Syrian media has said that civilians have already begun celebrating Isis’s defeat. Pictures and video widely shared on social media could not be independently verified.

Ousting Isis from Deir Ezzor will be the latest victory for Mr Assad, who has slowly gained the upper hand against Islamist and other rebel groups since Russia intervened in the conflict in 2015.

The militants are also under significant pressure in their de facto capital of Raqqa, south of Deir Ezzor, where the US-backed Arab and Kurdish Syrian Democratic Forces (SDF) has retaken the Old City in a battle which has seen significant civilian casualties.

Kurdish militia flags now fly over the city's ancient mosque as fighters prepare to take the jihadists on in the most well-defended neighbourhoods of the town.

Isis lost control of its largest city, Mosul in neighbouring Iraq, in July.

The crumbling of Isis’s “caliphate” is leading the militants to adopt increasingly desperate measures to hang on to their remaining territory and impose their rules on people under control.

New research from IHS Markit’s Conflict Monitor suggests that the jihadis are urging women to the front line as the number of available men decreases – a significant detour from their previous stance on appropriate roles for women.

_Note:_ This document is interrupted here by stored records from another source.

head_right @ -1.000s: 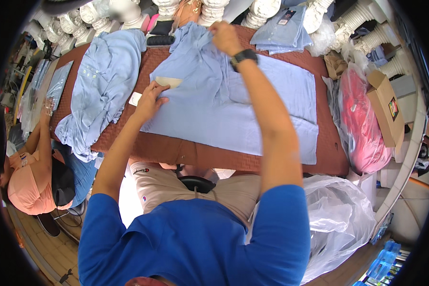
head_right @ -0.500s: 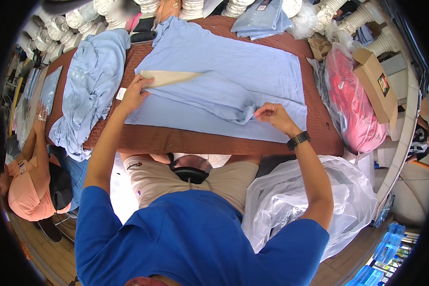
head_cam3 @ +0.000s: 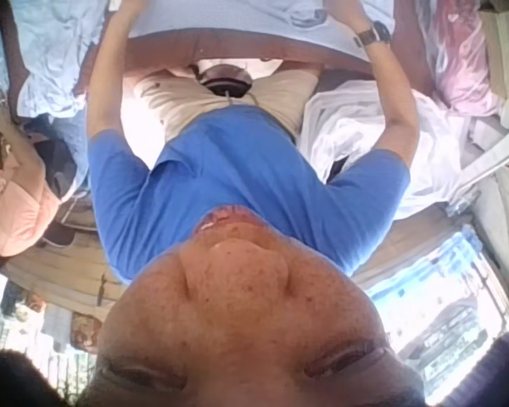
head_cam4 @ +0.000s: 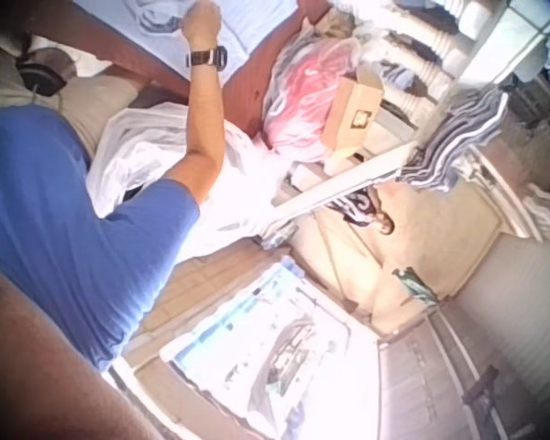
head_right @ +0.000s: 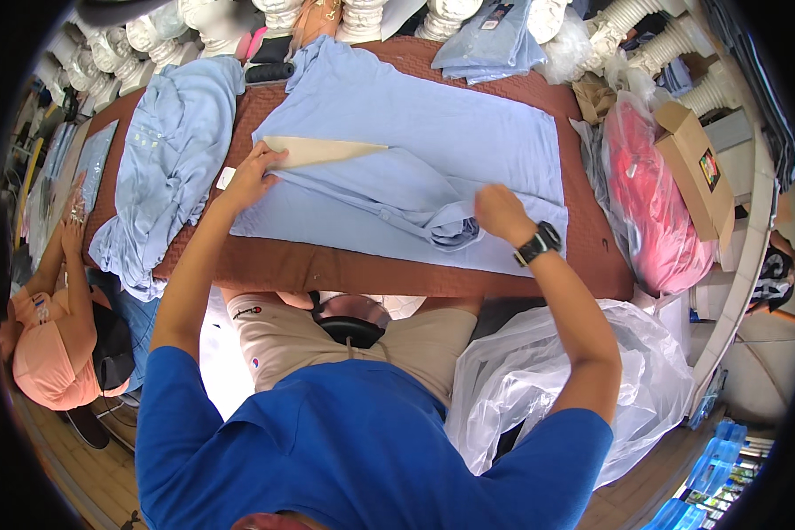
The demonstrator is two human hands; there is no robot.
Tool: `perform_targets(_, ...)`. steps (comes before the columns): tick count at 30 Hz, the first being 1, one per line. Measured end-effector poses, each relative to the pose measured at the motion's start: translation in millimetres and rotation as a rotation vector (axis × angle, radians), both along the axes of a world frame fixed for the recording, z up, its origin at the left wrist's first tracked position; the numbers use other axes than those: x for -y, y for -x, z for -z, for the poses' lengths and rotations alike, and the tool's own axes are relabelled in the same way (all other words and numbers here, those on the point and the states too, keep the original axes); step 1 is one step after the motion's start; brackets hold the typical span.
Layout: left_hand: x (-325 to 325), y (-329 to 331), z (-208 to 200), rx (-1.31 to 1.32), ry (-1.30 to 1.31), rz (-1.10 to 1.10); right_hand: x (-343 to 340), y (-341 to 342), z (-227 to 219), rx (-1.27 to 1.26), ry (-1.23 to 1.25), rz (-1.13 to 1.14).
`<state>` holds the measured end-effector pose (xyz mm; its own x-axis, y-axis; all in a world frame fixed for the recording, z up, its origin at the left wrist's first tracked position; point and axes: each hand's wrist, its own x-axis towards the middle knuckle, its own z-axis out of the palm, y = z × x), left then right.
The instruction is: The person buttons a light blue shirt, smooths it out on a work surface, places a cardboard insert inside, and folds the shirt before sliding it into a plastic bag and sealing it.
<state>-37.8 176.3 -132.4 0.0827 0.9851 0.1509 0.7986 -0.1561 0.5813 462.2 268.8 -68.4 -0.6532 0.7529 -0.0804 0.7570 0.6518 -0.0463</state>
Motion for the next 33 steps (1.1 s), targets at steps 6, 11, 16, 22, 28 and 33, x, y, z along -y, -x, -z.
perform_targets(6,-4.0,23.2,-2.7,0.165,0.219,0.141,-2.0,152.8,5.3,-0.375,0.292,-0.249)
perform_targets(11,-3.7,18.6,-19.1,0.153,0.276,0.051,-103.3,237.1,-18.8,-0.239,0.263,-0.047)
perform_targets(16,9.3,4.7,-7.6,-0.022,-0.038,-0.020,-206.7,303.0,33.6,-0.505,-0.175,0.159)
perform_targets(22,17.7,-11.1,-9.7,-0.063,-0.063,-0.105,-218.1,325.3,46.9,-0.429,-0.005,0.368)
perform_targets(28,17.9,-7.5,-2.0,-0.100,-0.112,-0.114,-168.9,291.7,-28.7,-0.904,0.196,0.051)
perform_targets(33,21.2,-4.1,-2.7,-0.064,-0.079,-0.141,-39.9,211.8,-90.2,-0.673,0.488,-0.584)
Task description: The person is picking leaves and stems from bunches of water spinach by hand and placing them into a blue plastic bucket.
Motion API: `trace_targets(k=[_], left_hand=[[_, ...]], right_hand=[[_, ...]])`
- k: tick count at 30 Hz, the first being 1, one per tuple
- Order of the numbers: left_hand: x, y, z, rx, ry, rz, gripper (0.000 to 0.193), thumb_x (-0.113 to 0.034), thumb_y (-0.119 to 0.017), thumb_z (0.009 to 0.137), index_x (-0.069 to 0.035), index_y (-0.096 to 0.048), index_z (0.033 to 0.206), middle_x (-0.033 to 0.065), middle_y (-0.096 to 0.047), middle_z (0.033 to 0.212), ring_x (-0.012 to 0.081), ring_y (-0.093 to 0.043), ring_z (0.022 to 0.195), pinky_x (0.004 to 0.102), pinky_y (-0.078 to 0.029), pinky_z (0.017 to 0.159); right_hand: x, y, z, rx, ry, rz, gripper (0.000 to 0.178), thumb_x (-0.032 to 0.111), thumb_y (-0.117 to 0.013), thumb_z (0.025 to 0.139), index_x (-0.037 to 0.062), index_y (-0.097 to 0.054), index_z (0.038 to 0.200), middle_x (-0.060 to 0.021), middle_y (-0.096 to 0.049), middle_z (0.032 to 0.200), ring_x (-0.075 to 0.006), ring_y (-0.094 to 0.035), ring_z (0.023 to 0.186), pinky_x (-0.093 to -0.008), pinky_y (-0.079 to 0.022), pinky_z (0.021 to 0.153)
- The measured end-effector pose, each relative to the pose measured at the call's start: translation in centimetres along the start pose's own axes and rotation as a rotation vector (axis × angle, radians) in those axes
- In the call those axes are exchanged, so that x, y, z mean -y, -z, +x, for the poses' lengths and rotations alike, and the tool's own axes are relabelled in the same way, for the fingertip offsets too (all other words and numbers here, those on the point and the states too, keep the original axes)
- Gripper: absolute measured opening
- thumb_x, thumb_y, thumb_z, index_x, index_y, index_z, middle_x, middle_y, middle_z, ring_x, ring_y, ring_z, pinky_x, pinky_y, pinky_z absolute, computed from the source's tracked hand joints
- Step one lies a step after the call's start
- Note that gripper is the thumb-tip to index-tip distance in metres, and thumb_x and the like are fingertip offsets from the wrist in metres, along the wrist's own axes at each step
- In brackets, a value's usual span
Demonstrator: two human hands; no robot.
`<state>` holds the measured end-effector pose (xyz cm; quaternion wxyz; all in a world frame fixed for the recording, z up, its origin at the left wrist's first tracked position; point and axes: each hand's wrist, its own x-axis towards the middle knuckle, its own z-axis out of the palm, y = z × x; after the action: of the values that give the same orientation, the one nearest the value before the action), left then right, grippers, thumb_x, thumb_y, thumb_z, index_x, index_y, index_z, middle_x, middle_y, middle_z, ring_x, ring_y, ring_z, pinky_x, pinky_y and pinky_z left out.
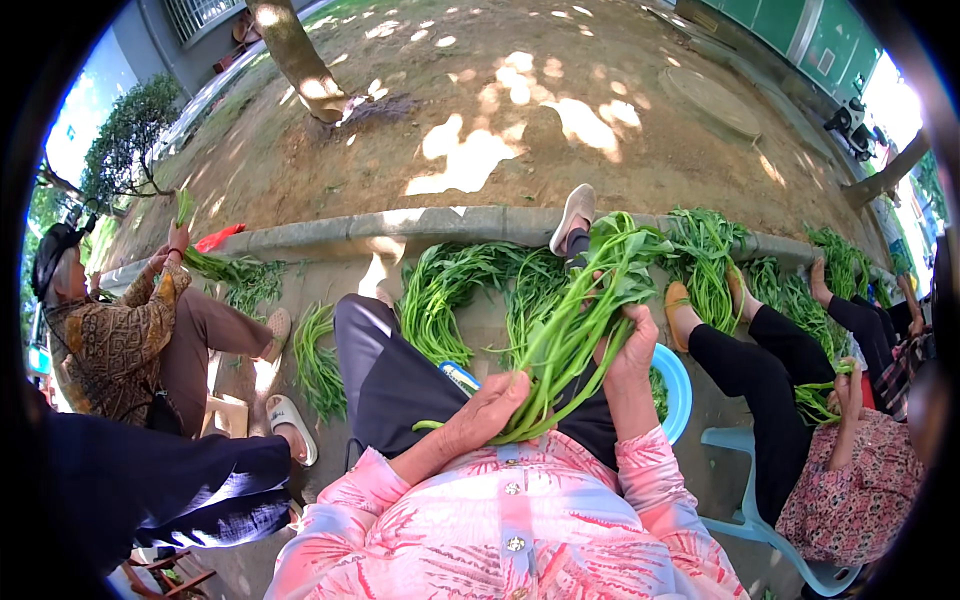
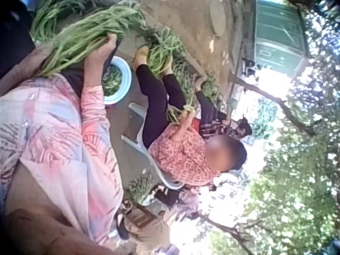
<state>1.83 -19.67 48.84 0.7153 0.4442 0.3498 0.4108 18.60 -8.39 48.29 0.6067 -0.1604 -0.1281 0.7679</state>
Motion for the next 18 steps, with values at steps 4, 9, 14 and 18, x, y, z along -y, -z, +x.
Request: trace_targets(k=[4, 9, 14, 18], left_hand=[[-0.4, -0.5, 0.4, 0.119, 0.033, 0.096, 0.047, -0.045, -0.039, 0.089, -0.001, -0.047, 0.103, 0.0081, -0.057, 0.079, 0.0115, -0.055, 0.065, 0.0237, -0.046, 0.060], [-1.6, -0.5, 0.3, 0.148, 0.028, 0.276, 0.049, -0.043, -0.051, 0.084, 0.000, -0.048, 0.107, 0.0075, -0.058, 0.085, 0.0127, -0.056, 0.074, 0.0257, -0.046, 0.068], [-0.5, 0.3, 0.6, 0.064, 0.100, 0.097, 0.044, -0.032, -0.058, 0.083, 0.000, -0.045, 0.111, 0.0049, -0.055, 0.074, 0.0107, -0.053, 0.062, 0.0239, -0.045, 0.060], [-0.6, 1.0, 1.9, -0.078, 0.070, 0.033, 0.043, -0.027, -0.059, 0.082, -0.001, -0.047, 0.115, 0.0028, -0.053, 0.066, 0.0086, -0.049, 0.054, 0.0216, -0.040, 0.051]], right_hand=[[0.3, -0.7, 0.9, -0.142, -0.068, -0.087, 0.023, 0.018, -0.047, 0.085, -0.0026, -0.056, 0.091, -0.0113, -0.058, 0.073, -0.0199, -0.056, 0.064, -0.0308, -0.049, 0.060], [-0.3, -0.9, 4.1, -0.221, -0.125, -0.229, 0.012, 0.008, -0.052, 0.080, -0.0029, -0.058, 0.082, -0.0110, -0.057, 0.067, -0.0182, -0.055, 0.054, -0.0300, -0.047, 0.048], [-1.6, 1.9, 7.1, -0.005, -0.094, -0.987, 0.019, 0.017, -0.056, 0.078, -0.0021, -0.057, 0.081, -0.0092, -0.060, 0.073, -0.0208, -0.059, 0.060, -0.0340, -0.048, 0.055], [2.4, 5.7, 8.8, -0.009, 0.170, -2.013, 0.063, 0.050, -0.058, 0.070, -0.0042, -0.057, 0.102, -0.0230, -0.061, 0.092, -0.0354, -0.058, 0.087, -0.0388, -0.045, 0.078]])
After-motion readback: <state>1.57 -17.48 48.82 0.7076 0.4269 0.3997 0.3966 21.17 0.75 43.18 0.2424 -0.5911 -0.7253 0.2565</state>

Liberated from Isis, women burn their burqas and men shave off their beards

“Despite Isis’s claims to the contrary, urging women to seek an active role in combat is most likely an attempt to reduce the impact of severe manpower shortages caused by the decimation of male fighters, and a recruitment crisis,” said Ludovico Carlino, a senior analyst.

“While the group has used female suicide bombers in the past, it has not done so in the concentration seen in Mosul,” he added. “It is as yet unclear whether the spike in female suicide bombings is simply a result of the final pockets of Isis resistance with women compelled by the group to execute those attacks, or whether it represents the beginning of a wider trend of female fighters willing to take part in the group’s battles.”

The latest issue of the group’s propaganda magazine Rumiyah has called on women to take up arms during the current ”times of intense trials and extreme hardships”.

Even so, observers believe that Isis’s days as a land-holding force are numbered. The organisation is expected to mount a fierce insurgency across both countries, however, and step up its terror attacks around the world.